• _Task brief_
Which lines below contain the word "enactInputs"? Copy each one.

• _Data excerpts_
========================================

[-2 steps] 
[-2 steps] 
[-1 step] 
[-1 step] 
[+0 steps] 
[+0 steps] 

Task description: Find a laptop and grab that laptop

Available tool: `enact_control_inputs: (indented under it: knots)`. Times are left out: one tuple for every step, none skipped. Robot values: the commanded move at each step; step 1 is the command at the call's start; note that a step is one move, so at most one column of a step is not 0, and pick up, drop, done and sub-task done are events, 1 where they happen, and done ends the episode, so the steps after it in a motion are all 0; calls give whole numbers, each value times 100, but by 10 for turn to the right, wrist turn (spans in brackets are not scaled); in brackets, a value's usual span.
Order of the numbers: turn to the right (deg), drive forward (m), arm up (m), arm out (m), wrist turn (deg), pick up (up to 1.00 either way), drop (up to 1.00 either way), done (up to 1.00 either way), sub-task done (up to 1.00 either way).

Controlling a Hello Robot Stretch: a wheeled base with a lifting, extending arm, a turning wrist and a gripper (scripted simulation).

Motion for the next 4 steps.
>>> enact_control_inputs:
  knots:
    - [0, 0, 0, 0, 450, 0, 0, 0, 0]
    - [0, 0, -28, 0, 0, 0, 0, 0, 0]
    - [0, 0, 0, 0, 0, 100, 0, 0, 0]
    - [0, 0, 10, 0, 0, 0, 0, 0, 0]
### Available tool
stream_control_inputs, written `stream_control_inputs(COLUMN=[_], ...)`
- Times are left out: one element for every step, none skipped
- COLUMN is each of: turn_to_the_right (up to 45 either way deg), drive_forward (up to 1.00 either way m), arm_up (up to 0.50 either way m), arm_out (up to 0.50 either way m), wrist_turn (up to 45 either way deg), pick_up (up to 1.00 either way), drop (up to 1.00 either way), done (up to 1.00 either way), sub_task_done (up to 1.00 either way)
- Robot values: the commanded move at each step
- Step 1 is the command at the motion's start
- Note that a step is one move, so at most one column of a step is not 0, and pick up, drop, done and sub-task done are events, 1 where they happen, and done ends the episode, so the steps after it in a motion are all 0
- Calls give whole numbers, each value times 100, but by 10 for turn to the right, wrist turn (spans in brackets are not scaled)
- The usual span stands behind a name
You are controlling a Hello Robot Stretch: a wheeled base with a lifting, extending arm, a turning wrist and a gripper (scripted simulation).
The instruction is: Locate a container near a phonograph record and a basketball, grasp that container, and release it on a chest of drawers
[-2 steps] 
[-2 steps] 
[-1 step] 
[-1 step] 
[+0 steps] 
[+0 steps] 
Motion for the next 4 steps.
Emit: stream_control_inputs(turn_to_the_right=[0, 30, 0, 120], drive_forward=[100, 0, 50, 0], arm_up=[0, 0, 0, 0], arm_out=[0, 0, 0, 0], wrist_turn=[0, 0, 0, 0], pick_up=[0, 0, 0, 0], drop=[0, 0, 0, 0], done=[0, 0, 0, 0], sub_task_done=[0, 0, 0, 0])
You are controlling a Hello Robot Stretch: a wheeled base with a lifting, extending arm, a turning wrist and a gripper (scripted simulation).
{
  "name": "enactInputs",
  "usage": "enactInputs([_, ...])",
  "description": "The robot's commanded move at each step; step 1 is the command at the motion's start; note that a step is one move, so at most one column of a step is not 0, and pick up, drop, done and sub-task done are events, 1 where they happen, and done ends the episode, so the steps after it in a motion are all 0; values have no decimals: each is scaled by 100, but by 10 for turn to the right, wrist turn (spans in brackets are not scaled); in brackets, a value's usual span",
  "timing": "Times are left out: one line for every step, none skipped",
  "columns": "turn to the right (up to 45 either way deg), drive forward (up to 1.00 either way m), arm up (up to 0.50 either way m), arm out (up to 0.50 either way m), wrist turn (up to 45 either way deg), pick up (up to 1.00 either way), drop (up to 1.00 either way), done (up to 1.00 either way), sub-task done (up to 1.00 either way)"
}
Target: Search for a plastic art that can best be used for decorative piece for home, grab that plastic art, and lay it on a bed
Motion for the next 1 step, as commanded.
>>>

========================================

• _Solution_
  "name": "enactInputs",
  "usage": "enactInputs([_, ...])",

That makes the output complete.